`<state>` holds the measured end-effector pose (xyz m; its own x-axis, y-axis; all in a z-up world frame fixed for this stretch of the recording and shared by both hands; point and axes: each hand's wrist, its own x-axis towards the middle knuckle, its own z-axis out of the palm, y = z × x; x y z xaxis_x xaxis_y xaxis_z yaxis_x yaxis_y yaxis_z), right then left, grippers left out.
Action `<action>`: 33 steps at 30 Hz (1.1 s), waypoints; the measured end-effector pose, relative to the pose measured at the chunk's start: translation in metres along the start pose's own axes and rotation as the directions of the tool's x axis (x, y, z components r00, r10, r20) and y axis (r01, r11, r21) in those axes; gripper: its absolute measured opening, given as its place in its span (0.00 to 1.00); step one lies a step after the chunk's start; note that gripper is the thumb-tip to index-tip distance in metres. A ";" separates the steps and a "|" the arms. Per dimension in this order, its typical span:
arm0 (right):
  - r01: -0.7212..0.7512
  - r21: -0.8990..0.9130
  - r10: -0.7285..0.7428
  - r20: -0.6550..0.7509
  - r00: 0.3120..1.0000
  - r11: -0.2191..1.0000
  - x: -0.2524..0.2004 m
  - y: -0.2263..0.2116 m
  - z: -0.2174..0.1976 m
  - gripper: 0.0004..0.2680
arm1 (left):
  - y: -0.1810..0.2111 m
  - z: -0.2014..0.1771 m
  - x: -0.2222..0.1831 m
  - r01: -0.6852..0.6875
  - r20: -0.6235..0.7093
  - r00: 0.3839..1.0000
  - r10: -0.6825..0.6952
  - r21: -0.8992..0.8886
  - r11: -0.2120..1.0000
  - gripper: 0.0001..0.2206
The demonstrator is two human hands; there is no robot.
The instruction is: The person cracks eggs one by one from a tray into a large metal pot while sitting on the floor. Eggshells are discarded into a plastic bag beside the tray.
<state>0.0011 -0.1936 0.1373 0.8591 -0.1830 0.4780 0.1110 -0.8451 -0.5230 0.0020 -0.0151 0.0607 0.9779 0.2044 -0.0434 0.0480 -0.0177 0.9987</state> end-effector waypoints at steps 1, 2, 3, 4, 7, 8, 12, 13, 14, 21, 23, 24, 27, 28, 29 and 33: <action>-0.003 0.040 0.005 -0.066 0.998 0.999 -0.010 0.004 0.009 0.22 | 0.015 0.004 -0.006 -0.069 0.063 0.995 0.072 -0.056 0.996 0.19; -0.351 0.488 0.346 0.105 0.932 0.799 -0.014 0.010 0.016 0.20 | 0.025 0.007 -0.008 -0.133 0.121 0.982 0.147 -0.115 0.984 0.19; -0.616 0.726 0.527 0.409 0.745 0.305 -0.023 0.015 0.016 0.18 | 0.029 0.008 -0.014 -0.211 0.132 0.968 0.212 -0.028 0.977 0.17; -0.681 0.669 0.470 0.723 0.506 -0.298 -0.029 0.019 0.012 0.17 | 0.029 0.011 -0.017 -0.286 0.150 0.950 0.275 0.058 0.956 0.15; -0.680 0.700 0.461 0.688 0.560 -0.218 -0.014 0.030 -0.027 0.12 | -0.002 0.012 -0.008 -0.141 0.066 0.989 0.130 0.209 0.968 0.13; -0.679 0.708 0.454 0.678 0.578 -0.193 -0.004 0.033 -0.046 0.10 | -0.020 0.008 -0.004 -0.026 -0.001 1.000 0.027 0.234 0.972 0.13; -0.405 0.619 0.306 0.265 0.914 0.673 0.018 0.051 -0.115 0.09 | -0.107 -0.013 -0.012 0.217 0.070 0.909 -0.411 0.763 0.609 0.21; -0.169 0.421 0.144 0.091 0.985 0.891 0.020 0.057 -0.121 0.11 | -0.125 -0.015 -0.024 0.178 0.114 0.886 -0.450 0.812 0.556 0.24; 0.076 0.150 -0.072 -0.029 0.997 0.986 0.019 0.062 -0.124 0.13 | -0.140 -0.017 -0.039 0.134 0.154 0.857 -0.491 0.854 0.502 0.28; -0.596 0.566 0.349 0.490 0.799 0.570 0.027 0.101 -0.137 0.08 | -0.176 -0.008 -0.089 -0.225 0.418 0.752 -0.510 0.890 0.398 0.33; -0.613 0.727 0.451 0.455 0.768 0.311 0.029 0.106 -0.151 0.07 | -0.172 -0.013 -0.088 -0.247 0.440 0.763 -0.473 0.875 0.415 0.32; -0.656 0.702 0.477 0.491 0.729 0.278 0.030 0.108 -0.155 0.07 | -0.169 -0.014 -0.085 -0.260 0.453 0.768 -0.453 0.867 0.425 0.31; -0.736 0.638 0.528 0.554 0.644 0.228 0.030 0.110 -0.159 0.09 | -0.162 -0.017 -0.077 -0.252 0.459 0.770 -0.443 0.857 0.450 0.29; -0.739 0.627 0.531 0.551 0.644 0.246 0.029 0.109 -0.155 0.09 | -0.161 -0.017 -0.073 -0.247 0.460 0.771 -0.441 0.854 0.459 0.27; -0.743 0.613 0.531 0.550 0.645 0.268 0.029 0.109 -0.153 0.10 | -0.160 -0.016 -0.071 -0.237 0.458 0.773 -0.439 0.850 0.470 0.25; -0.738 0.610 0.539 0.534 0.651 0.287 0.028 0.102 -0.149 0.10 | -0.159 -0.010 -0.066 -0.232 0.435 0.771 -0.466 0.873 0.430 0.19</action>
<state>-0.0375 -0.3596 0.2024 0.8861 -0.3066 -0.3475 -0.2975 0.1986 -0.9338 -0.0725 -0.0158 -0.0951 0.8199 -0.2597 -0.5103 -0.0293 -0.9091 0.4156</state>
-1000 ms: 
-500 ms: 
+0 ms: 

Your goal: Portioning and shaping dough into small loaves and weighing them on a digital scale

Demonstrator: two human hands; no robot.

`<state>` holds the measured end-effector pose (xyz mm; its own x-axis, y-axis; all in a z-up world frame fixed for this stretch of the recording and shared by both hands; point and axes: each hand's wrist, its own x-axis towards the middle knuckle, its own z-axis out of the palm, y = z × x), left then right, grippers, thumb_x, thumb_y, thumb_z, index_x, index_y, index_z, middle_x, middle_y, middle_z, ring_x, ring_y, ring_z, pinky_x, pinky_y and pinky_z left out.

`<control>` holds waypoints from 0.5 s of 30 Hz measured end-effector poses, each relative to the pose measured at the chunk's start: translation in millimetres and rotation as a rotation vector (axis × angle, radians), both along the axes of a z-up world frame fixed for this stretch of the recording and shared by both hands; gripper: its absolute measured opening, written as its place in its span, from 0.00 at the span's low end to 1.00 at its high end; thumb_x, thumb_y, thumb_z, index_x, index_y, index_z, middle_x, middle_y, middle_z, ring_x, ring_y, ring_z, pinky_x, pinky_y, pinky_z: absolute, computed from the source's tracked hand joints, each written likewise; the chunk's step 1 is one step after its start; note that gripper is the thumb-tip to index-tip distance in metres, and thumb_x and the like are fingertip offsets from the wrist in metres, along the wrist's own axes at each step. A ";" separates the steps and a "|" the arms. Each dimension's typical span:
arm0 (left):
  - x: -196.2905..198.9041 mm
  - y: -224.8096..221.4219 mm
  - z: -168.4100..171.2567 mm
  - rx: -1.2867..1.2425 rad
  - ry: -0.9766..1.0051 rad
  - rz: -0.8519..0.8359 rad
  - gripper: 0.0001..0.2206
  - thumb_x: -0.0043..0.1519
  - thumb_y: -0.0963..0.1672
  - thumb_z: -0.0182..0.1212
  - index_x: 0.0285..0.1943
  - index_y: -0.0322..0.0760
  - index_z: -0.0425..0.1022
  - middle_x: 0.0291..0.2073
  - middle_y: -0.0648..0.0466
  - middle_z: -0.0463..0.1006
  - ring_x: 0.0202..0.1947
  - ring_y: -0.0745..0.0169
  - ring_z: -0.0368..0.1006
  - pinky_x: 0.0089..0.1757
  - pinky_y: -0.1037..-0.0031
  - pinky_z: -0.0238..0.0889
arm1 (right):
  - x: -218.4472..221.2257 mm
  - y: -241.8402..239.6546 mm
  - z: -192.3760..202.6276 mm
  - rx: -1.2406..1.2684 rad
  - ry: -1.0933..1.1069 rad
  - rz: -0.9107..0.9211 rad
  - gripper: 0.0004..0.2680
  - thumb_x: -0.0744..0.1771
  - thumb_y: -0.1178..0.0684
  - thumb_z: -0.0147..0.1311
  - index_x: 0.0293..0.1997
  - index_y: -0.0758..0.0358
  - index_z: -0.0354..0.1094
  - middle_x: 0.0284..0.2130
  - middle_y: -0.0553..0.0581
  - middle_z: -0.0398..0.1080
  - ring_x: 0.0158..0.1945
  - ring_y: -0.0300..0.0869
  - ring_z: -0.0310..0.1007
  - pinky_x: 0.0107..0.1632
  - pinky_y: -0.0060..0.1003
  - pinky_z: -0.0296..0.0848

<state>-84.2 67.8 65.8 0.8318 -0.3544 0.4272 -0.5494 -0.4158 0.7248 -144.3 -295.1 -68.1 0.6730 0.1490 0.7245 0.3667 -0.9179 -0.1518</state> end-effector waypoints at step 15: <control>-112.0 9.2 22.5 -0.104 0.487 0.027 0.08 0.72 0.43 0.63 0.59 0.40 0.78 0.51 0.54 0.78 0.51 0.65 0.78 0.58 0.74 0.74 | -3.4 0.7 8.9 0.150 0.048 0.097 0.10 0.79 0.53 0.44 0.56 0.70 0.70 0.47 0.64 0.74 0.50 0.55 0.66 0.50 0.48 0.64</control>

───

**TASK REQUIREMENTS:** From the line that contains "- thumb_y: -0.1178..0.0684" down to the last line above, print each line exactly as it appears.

**RESULT OF THE TASK:**
  - thumb_y: -0.1178..0.0684
  - thumb_z: -0.0147..0.1311
  - index_x: 0.0293..0.1997
  - index_y: -0.0758..0.0358
  - index_z: -0.0354..0.1094
  - middle_x: 0.0284..0.2130
  - middle_y: -0.0553..0.0581
  - middle_z: -0.0398..0.1080
  - ring_x: 0.0158..0.1945
  - ring_y: -0.0300..0.0869
  - ring_z: -0.0310..0.1007
  - pinky_x: 0.0107..0.1632
  - pinky_y: -0.0060..0.1003
  - pinky_z: -0.0296..0.0848

<state>-84.2 67.8 65.8 0.8318 -0.3544 0.4272 -0.5494 -0.4158 0.7248 -144.3 -295.1 -68.1 0.6730 0.1490 0.7245 0.3667 -0.9179 -0.1518</state> end-effector waypoints at step 15: <control>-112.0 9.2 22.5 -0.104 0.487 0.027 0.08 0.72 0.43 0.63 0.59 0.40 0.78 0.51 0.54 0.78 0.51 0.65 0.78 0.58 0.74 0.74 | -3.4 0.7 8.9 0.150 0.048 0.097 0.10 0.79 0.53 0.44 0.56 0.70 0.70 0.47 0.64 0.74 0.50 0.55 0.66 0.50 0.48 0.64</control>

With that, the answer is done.